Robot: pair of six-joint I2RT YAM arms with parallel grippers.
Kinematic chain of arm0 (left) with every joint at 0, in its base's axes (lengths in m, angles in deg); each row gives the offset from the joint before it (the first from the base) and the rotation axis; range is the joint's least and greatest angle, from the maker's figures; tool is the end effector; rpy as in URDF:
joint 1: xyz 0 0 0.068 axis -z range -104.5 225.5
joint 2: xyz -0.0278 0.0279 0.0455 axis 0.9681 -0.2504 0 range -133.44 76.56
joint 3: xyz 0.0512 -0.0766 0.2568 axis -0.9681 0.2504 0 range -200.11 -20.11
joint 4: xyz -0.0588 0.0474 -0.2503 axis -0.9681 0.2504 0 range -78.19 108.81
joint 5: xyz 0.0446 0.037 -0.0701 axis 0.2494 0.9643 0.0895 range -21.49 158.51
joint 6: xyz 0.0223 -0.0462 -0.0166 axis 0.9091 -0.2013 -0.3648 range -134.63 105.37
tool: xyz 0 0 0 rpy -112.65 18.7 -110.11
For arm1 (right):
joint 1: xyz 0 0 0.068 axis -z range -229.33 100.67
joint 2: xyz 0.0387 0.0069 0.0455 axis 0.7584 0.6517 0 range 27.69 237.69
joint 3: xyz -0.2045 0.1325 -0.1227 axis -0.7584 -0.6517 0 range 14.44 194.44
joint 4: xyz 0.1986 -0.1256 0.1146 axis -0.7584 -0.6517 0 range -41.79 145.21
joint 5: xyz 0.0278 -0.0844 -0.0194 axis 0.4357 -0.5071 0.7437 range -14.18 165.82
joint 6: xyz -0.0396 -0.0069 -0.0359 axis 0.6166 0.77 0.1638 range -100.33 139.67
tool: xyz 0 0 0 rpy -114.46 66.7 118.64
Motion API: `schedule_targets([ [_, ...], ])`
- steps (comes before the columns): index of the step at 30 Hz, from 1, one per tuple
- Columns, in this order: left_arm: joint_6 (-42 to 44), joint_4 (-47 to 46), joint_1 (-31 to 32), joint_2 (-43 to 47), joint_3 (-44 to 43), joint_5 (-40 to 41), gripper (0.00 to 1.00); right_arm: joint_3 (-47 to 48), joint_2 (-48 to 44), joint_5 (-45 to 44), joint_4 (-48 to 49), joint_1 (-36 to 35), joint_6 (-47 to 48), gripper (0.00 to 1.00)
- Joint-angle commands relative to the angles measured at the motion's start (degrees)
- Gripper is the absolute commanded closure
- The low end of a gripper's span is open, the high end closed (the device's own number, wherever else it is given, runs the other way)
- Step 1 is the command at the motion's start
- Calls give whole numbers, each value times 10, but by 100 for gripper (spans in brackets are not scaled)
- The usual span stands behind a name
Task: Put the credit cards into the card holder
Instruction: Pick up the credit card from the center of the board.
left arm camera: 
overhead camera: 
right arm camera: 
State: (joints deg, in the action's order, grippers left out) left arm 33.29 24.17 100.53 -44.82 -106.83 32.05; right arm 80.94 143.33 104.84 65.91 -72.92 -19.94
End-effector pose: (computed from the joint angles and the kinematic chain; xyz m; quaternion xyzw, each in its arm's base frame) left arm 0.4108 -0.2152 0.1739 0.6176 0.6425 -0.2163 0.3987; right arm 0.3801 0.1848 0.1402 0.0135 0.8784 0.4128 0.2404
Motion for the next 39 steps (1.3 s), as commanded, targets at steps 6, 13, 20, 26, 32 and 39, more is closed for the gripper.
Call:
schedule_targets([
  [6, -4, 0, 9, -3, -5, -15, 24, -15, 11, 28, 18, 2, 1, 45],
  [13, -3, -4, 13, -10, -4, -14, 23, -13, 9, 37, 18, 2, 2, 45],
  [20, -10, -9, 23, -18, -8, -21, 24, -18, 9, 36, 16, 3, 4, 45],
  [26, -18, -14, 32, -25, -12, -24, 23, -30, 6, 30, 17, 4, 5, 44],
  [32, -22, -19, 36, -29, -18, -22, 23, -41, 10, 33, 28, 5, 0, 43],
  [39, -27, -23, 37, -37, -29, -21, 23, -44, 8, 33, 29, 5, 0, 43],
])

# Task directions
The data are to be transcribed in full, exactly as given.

# Solved exercise
Robot: pair of six-joint I2RT YAM arms with parallel grippers.
Kinematic chain of arm0 (left) with every joint at 0, in its base's axes (lengths in m, angles in deg); each row gives the offset from the joint before it (the first from the base) and the rotation axis; range is the joint's least and greatest angle, from the maker's figures; tool is the end effector; rpy as in URDF:
joint 1: xyz 0 0 0.068 axis -z range -104.5 225.5
joint 2: xyz -0.0278 0.0279 0.0455 axis 0.9681 -0.2504 0 range -133.44 76.56
joint 3: xyz 0.0512 -0.0766 0.2568 axis -0.9681 0.2504 0 range -200.11 -20.11
joint 4: xyz -0.0588 0.0474 -0.2503 axis -0.9681 0.2504 0 range -78.19 108.81
joint 5: xyz 0.0446 0.037 -0.0701 axis 0.2494 0.9643 0.0895 range -21.49 158.51
joint 6: xyz 0.0223 -0.0462 -0.0166 axis 0.9091 -0.2013 -0.3648 range -134.63 105.37
tool: xyz 0 0 0 rpy -112.65 18.7 -110.11
For arm1 (right):
joint 1: xyz 0 0 0.068 axis -z range -229.33 100.67
joint 2: xyz 0.0387 0.0069 0.0455 axis 0.7584 0.6517 0 range 27.69 237.69
joint 3: xyz -0.2045 0.1325 -0.1227 axis -0.7584 -0.6517 0 range 14.44 194.44
joint 4: xyz 0.1986 -0.1256 0.1146 axis -0.7584 -0.6517 0 range -41.79 145.21
joint 5: xyz 0.0278 -0.0844 -0.0194 axis 0.4357 -0.5071 0.7437 range -14.18 165.82
joint 6: xyz -0.0396 -0.0069 -0.0359 axis 0.6166 0.77 0.1638 range -100.33 139.67
tool: xyz 0 0 0 rpy -114.46 66.7 118.64
Motion API: `schedule_targets([ [_, ...], ])`
- steps (comes before the columns): index of the step at 30 Hz, from 1, one per tuple
- Columns, in this order: left_arm: joint_6 (-42 to 44), joint_4 (-47 to 46), joint_1 (-31 to 32), joint_2 (-43 to 47), joint_3 (-44 to 43), joint_5 (-40 to 41), gripper (0.00 to 1.00); right_arm: joint_3 (-47 to 48), joint_2 (-48 to 44), joint_5 (-45 to 44), joint_4 (-48 to 49), joint_1 (-36 to 35), joint_6 (-47 to 48), gripper (0.00 to 1.00)
- Joint-angle commands relative to the angles measured at the motion's start (degrees)
- Gripper is the absolute commanded closure
- The low end of a gripper's span is open, the high end closed (the device's own number, wherever else it is given, runs the other way)
- Step 1 is the command at the motion's start
- Calls give whole numbers, each value times 10, but by 100 for gripper (spans in brackets are not scaled)
- The usual span stands behind a name
Task: Put the credit cards into the card holder
Instruction: Pick up the credit card from the center of the board.
left arm camera: 
overhead camera: 
right arm camera: 
State: (joints deg, in the action's order, grippers left out) left arm 33.29 24.17 100.53 -44.82 -106.83 32.05; right arm 80.94 143.33 104.84 65.91 -72.92 -19.94
End-effector pose: (computed from the joint angles and the kinematic chain; xyz m; quaternion xyzw, each in its arm's base frame) left arm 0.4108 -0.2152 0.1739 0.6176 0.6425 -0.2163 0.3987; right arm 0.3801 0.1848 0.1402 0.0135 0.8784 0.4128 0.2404
Motion for the next 39 steps (1.3 s), as commanded, targets at steps 6, 13, 20, 26, 32 and 39, more is closed for the gripper.
Call:
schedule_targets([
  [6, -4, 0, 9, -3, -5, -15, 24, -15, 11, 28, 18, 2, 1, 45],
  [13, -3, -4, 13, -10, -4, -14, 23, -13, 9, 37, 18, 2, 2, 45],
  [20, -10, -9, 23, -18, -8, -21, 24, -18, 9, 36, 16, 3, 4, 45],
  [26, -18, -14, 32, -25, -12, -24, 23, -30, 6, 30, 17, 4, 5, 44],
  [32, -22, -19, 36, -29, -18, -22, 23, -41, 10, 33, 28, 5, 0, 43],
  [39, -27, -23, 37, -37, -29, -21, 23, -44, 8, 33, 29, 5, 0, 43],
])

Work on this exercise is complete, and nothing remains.